How to predict churn without hiring an ML engineer - Data Research Analysis Collection

TL;DR

You can build a working churn prediction model in a weekend using your existing subscription data, a handful of behavioral signals, and a no-code ML tool like Obviously AI. the whole setup takes four to six hours spread across two sessions. you need a CSV export from your billing system, basic spreadsheet skills, and optionally a free account on a no-code ML platform.
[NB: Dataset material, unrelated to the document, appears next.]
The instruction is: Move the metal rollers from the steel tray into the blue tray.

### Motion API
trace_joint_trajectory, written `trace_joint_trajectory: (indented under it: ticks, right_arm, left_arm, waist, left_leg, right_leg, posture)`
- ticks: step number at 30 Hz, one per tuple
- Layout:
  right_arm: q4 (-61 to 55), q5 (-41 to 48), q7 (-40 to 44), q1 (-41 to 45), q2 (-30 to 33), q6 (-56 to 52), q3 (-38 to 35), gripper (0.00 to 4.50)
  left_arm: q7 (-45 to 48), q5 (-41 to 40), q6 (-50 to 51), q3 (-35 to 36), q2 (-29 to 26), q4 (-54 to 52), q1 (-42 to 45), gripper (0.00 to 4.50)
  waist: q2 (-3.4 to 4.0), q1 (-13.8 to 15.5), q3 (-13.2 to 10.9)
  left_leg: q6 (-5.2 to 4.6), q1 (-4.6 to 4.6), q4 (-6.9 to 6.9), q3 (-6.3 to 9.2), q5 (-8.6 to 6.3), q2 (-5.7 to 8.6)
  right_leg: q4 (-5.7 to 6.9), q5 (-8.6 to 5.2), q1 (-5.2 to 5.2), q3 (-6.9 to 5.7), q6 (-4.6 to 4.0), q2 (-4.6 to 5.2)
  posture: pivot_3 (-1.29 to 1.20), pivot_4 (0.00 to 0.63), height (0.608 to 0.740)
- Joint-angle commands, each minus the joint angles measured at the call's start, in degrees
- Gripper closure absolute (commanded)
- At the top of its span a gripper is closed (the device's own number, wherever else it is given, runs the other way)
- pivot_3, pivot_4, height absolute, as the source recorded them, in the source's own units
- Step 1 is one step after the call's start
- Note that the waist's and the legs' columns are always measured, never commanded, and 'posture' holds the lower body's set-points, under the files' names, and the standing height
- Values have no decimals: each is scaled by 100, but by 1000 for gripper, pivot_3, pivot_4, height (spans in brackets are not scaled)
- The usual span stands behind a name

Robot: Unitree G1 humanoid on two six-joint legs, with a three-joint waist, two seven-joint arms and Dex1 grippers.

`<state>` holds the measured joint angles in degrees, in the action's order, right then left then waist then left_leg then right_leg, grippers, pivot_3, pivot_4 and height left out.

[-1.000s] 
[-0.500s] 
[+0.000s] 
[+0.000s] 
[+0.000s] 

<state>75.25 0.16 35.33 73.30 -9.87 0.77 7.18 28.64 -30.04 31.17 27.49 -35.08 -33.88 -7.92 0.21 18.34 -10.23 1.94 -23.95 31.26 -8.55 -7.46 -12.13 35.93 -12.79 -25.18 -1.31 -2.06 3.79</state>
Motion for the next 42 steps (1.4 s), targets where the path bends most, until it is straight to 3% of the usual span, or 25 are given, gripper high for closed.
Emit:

What You Need Before You Start

Billing data export: 12+ months of subscription history with cancellation dates. Stripe, Chargebee, and Recurly all let you export this as CSV from their dashboard.
Product usage data: login frequency, feature adoption, and session length per user. Mixpanel, Amplitude, or even your own database logs work fine.
Google Sheets or Excel: any version from 2019 onward. you will write a few formulas, nothing complex.
Python (optional): Python 3.10+ with pandas and scikit-learn if you want to go beyond the spreadsheet. a free Google Colab account covers this at no cost.
Obviously AI account: free trial covers up to 10,000 rows. Akkio and Pecan AI are solid alternatives.
A clear definition of “churned”: decide this before you open a single file. churned means cancelled subscription, not just inactive. write it down somewhere you will not lose it.
At least 200 historical churned customers: below that number, any model you build will be unreliable.

Step 1: Export Your Subscription and Usage Data

Go into your billing system and pull a customer-level CSV. for Stripe, navigate to Customers > Export and select a 12-month date range. make sure the export includes: customer ID, subscription start date, subscription end date (blank if still active), plan name, and monthly recurring revenue.

Next, export your product usage data from Mixpanel or your analytics tool. you want one row per customer with columns like: total sessions in the last 30 days, features used in the last 30 days, days since last login, and support tickets opened.

Merge the two files by customer ID in Google Sheets using VLOOKUP:

=VLOOKUP(A2, UsageData!$A:$F, 2, FALSE)

Replace column index 2 with whichever column you need from the usage sheet.

You should now see a single flat table where each row is one customer and each column is either a subscription attribute or a usage metric. no blanks in the customer ID column.

Step 2: Add Your Churn Label

This is the column your model learns from. add a column called churned and fill it with 1 for customers who cancelled and 0 for everyone still active.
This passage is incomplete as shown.